Exercise requirements: The word "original" marks the lines you need; copy each of them from the data.

[Records from a collection]
____

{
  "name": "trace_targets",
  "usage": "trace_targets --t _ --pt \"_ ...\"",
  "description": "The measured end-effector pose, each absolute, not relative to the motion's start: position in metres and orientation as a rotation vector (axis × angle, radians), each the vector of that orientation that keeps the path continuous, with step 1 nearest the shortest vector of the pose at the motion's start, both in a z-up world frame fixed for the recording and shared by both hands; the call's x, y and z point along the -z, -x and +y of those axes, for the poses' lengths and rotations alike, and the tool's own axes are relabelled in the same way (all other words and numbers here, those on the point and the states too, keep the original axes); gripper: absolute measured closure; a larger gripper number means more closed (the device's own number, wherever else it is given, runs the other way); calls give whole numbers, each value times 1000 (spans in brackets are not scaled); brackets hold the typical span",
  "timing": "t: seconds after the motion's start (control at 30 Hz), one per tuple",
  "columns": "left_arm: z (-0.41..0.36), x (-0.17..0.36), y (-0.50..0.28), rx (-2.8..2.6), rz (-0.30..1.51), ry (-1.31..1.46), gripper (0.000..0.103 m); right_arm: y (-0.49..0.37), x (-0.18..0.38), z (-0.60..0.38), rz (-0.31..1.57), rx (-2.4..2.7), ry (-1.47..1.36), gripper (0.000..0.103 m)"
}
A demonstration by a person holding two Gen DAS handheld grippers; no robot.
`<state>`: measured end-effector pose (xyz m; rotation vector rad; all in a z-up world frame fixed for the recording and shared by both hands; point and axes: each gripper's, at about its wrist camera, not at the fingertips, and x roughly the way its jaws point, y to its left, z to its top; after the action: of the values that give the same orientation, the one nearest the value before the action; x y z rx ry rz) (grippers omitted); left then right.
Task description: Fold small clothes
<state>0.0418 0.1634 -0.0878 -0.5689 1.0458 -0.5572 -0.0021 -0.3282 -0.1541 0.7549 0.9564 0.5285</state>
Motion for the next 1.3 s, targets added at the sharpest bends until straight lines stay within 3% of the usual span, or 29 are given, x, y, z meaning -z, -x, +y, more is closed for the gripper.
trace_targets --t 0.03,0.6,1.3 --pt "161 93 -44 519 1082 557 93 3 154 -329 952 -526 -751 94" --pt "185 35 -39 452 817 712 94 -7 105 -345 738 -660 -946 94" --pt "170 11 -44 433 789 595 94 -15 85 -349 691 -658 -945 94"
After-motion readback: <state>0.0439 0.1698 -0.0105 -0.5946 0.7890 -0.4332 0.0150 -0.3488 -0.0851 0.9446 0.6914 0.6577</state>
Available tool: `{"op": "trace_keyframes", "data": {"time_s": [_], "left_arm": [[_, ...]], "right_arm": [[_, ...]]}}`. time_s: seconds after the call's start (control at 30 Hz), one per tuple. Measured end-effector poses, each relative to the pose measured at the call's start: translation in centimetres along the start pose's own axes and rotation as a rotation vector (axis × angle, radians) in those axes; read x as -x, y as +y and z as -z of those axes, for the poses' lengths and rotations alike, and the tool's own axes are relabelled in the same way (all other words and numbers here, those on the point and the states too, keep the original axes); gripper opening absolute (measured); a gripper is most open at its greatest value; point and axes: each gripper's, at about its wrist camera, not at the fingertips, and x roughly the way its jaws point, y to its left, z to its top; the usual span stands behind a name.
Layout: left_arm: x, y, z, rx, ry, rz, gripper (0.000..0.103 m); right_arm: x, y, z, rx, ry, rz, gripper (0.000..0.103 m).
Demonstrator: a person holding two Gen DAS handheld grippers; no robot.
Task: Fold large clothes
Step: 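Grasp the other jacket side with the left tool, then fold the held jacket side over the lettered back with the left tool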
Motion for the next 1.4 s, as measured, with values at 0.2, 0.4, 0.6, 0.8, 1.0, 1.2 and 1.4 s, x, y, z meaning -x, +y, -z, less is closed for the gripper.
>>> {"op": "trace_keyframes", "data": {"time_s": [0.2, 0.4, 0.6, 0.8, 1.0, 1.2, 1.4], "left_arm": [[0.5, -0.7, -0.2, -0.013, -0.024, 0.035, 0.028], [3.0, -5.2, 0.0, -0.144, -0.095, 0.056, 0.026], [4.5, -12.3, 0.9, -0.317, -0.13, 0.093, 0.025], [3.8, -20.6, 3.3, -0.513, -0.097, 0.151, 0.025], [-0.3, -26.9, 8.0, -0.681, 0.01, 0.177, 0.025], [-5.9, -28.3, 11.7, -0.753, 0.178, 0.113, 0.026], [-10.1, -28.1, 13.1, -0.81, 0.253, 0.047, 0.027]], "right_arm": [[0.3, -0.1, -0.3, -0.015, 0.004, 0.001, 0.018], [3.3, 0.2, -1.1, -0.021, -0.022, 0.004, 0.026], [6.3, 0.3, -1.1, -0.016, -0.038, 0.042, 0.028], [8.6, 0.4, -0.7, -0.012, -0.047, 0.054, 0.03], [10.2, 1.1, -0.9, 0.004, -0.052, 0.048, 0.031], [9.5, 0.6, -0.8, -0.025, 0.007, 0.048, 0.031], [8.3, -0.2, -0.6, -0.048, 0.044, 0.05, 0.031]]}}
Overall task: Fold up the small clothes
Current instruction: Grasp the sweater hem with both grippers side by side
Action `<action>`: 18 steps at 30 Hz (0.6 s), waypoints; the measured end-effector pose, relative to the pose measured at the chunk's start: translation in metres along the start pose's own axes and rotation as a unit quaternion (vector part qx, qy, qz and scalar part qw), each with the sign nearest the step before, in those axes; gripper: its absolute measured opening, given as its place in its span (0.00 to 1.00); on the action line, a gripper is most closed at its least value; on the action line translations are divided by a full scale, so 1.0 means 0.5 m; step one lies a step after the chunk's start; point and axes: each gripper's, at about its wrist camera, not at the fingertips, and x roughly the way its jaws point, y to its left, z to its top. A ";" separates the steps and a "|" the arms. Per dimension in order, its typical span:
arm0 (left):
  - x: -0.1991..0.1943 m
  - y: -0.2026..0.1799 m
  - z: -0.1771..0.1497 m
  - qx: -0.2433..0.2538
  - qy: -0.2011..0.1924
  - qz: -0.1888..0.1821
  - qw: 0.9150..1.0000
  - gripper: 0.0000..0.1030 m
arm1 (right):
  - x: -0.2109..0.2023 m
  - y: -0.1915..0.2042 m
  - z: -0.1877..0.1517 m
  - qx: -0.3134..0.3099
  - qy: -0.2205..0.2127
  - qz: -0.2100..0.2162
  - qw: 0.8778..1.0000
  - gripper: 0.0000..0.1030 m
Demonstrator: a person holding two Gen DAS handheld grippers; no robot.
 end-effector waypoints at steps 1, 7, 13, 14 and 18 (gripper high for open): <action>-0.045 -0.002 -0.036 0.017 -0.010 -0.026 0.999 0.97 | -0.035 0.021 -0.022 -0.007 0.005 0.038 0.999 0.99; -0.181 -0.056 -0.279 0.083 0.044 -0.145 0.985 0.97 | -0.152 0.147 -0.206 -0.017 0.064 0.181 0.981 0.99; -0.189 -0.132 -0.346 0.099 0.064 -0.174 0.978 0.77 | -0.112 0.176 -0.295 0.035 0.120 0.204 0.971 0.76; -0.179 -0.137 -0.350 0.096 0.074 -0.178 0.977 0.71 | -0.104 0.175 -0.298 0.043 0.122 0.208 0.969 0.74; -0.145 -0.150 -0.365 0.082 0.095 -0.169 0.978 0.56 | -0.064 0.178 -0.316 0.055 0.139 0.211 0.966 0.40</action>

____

Output for this task:
  "description": "The measured end-effector pose, each absolute, not relative to the motion's start: position in metres and orientation as a rotation vector (axis × angle, radians), each the vector of that orientation that keeps the path continuous, with step 1 nearest the shortest vector of the pose at the motion's start, both in a z-up world frame fixed for the recording and shared by both hands; the call's x, y and z point along the -z, -x and +y of those axes, for the poses' lengths and rotations alike, and the tool's own axes are relabelled in the same way (all other words and numbers here, those on the point and the states too, keep the original axes); gripper: absolute measured closure; a larger gripper number means more closed (the device's own number, wherever else it is given, runs the other way); calls give whole numbers, each value times 1000 (spans in brackets are not scaled); brackets hold the typical span",
Available tool: `{"op": "trace_keyframes", "data": {"time_s": [_], "left_arm": [[_, ...]], "right_arm": [[_, ...]]}}`. time_s: seconds after the call's start (control at 30 Hz), one per tuple. Measured end-effector poses, each relative to the pose measured at the call's start: translation in centimetres along the start pose's own axes and rotation as a rotation vector (axis × angle, radians) in those axes; read x as -x, y as +y and z as -z of those axes, for the poses' lengths and rotations alike, and the tool's own axes are relabelled in the same way (all other words and numbers here, those on the point and the states too, keep the original axes); gripper opening absolute (measured); a gripper is most open at its greatest value; point and axes: each gripper's, at about its wrist camera, not at the fingertips, and x roughly the way its jaws point, y to its left, z to its top; the usual span stands behind a name.

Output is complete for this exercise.